EXERCISE:
All lines of the material that contain "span" must be copied out.

+++

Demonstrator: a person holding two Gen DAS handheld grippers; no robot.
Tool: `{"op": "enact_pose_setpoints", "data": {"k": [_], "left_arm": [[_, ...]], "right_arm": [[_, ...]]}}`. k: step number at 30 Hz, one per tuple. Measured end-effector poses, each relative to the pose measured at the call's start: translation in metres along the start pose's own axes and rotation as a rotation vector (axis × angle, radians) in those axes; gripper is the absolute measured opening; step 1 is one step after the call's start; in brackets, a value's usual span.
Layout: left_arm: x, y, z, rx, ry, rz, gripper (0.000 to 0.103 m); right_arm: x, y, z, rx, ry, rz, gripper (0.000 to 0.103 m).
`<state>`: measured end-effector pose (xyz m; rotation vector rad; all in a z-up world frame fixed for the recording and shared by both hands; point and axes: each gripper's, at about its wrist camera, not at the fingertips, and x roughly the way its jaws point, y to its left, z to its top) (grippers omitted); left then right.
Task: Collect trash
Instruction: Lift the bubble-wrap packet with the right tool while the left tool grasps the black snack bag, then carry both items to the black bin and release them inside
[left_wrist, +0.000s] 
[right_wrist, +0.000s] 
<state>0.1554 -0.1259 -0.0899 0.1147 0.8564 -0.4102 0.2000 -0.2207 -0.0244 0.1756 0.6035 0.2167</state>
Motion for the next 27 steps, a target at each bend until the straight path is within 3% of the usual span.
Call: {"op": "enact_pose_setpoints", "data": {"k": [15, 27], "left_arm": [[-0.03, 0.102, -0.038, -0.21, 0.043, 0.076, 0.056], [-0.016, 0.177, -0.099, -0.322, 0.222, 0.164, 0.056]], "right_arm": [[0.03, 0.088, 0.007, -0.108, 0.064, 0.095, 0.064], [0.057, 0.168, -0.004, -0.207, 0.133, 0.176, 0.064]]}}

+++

WRITTEN RESPONSE:
Tool: `{"op": "enact_pose_setpoints", "data": {"k": [_], "left_arm": [[_, ...]], "right_arm": [[_, ...]]}}`. k: step number at 30 Hz, one per tuple. Measured end-effector poses, each relative to the pose measured at the call's start: translation in metres along the start pose's own axes and rotation as a rotation vector (axis × angle, radians) in those axes; gripper is the absolute measured opening; step 1 is one step after the call's start; in brackets, a value's usual span.
Motion for the next 27 steps, a target at each bend until the straight path is within 3% of the usual span.

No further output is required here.